On Chemistry Sets and Pogo Sticks

This morning I thought of Henry Mintzberg again.

About six years ago I asked Henry to share the one piece of advice he most loves to share. He said one word, “Connect.”

“Connect” is a guiding light and a leadership challenge.

A question to create connection:

What was your favorite toy when you were a kid?

I asked someone I’ve known for years, “What was your favorite toy when you were a kid?” The answer helped me see her in new ways.

She said, “Pogo Stick.”

I thought her favorite toy would be a doll or something girly. I asked, “What was it about a Pogo Stick?” Her second answer was more surprising than the first.

“It was frivolous fun to jump around the driveway loop with family and the foster children who lived on the farm with us.”

She said, “It was just meaningless fun.” I hadn’t seen her enjoyment of frivolity.

She went on, “It was social. We were together.

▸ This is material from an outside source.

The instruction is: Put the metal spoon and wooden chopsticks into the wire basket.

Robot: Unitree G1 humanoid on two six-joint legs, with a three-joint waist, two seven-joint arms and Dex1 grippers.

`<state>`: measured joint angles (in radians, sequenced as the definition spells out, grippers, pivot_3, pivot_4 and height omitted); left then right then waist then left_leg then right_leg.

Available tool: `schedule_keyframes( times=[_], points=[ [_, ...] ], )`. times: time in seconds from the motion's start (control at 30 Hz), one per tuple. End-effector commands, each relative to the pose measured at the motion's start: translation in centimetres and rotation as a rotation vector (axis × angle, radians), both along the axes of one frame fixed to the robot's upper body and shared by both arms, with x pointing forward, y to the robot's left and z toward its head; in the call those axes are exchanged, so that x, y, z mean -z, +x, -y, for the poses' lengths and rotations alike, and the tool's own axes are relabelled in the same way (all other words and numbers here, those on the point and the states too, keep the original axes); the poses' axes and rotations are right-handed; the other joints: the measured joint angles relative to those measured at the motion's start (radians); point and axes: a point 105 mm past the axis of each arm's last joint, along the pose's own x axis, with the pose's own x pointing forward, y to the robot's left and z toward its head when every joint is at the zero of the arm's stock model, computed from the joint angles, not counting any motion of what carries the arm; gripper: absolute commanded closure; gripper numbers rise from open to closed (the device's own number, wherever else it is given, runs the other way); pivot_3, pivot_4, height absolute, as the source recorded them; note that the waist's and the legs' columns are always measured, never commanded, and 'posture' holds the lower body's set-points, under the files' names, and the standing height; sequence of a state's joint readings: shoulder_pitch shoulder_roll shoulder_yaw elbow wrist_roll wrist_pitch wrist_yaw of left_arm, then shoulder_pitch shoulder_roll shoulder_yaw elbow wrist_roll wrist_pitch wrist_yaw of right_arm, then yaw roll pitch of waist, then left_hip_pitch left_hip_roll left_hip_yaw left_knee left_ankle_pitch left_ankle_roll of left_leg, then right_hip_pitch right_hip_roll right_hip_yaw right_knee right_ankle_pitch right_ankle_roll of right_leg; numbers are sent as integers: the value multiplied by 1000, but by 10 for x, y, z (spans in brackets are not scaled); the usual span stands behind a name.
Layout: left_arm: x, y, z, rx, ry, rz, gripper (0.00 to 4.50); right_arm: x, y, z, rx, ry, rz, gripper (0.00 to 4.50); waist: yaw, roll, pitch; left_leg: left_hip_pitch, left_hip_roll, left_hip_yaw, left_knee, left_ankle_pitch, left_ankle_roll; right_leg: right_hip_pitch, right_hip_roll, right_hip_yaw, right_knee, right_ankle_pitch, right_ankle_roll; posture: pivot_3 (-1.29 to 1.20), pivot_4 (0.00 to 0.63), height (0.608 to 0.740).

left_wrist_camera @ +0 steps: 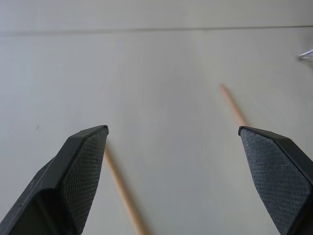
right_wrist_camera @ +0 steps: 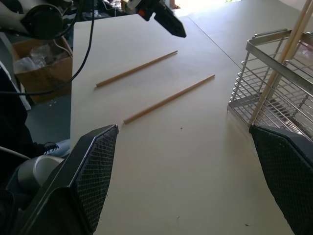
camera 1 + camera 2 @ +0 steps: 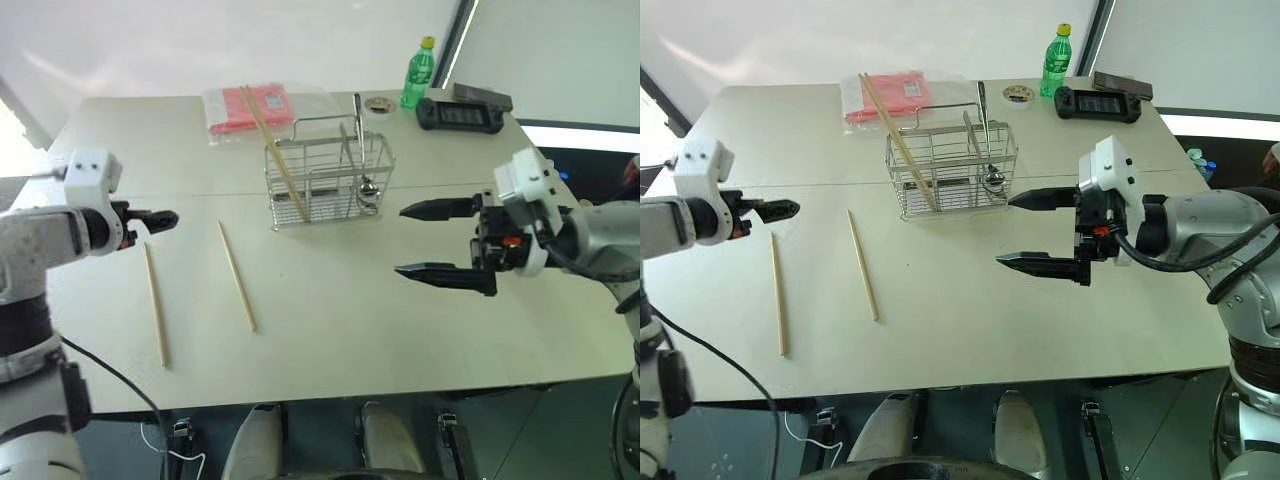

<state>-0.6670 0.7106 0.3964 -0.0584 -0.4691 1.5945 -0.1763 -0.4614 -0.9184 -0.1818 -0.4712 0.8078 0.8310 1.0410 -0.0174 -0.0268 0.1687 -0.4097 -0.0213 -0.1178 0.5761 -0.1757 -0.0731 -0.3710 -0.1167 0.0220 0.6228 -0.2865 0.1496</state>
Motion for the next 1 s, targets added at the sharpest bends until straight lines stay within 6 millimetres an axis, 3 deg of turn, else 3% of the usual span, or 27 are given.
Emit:
schedule_keyframes(
  times=[0.03,0.4,0.63,0.73,0.97,1.0],
  points=[
    [-2,3,-14,-128,-17,-4,0,-9,-6,-2,-6,18,45,54,6,-2,0,0,0,0,0,0,0,0,0,0,0,0,0,0,150,721],
    [35,15,1,-154,-85,-181,0,-1,-17,-5,-28,16,-9,54,7,-6,0,-1,0,0,0,0,-1,1,0,0,-4,0,0,0,150,721],
    [49,14,-2,-177,-88,-267,0,-2,-18,-6,-15,31,-13,54,6,-5,0,0,0,0,0,0,-1,1,-1,0,-3,0,0,0,150,721],
    [54,12,-4,-198,-113,-289,807,-1,-17,-6,-7,34,-12,0,6,-5,-1,0,0,0,0,0,-1,1,-1,0,-3,0,0,0,150,721],
    [55,14,-3,-227,-155,-294,4465,-3,-16,-5,3,45,-9,0,14,-5,-1,0,-1,0,0,0,-1,2,-2,0,-4,0,0,0,150,721],
    [54,15,-2,-228,-161,-292,4465,-4,-16,-5,3,46,-9,0,16,-5,-1,0,-1,0,0,0,-1,2,-2,0,-4,0,0,0,150,721]
  ],
)
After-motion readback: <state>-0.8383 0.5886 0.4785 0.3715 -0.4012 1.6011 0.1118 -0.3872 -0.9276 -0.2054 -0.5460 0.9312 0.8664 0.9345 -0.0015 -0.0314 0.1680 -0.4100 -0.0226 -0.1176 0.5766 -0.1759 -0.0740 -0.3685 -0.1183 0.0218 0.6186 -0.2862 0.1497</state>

It wouldn’t be so much fun to use a Pogo Stick alone.”

She said, “It was lighthearted – we laughed. It was competitive. It didn’t hurt that I was good at it.”

A chemistry set:

She asked me, “What was your favorite toy when you were a kid?”

I had several great toys when I was growing up, the James Bond Spy Briefcase, a Lost in Space toy set with a Chariot that ran on a tube track, a record player, a 1/24th scale slot car racing set.

But I said, “I think my favorite toy was my chemistry set.”

She asked, “What was is about the chemistry set?”

Her question gave me an opportunity to reconnect with myself.

“I did whatever experiments I wanted. I didn’t go by the instructions.”

She laughed, “That makes perfect sense.”

She knows I don’t like going by the instructions. One time I created an explosion that knocked me over and shook the house.

Connecting:

Follow-up questions strengthen connection more than first questions.

A second question gives space for reflection and helps people feel understood.

First question: What was your favorite toy when you were a kid?”

Follow-up questions:

  1. What was it about that toy that you enjoyed so much?
  2. What did that toy enable you to do?
  3. Who did that toy allow you to become?

Tip: Don’t analyze people. Let them offer their own explanations. Your job is to honor and celebrate who they are and give them space to reflect.

Application:

Think of who you became while using your favorite toy.

  1. How might you be that person with your team?
  2. What does that person most enjoy about leadership/management?
  3. How might you bring more of that person to work?
  4. How might you create opportunities for others to bring their best selves to work?

Tip: If you’re in a rigid environment, get the conversation started by sharing your favorite toy story and what that toy enabled you to do. End your story by saying, “I’d like to bring more xyz to work.”

If I brought Chemistry-Set-Boy to work I’d be trying things, breaking rules, and learning stuff. The reason I don’t bring Chemistry-Set-Boy to work is fear – fear of being judged and fear of failure.

If you led Chemistry-Set-Boy:

You could find fault with rule-breaking and trying things. Or, you could ask,

  1. How might you bring rule-breaking to work in ways that help our team and organization?
  2. How might you try things without being too disruptive?
  3. What would you learn that will also add value to our organization? (This learning is through trying things, not taking a class.)

There’s more energy in helping people express who they are than there is in trying to change them.

Note: I reject the self-centered notion that all we ever need to do is be ourselves. Sometimes people need to change. Sometimes we need to change. Growth is change.

Pogo stick conclusion:

Pogo-stick-girl is the girl I married. We are high school sweethearts. I thought I had her figured out until our breakfast conversation on the deck this morning. 

I more fully appreciate her enjoyment of social connection and frivolous fun. Her serious side blocked my appreciation of her frivolous side.

Opportunity:

Leadership is about people. Connecting with others strengthens your leadership.

Try the Toy-Question with friends and family this weekend. Remember, don’t analyze. Listen. Ask some follow ups. Learn and connect.

Take the Toy-Question to work with you. Find ways to energize your team by connecting.

Start your next meeting with the Toy-Question. If the Toy-Question seems uncomfortable to ask, find your own question that strengthens connection.

What prevents leaders from connecting?

How might you create and use your own version of the Toy-Question?

*I relax my 300 word limit on weekends.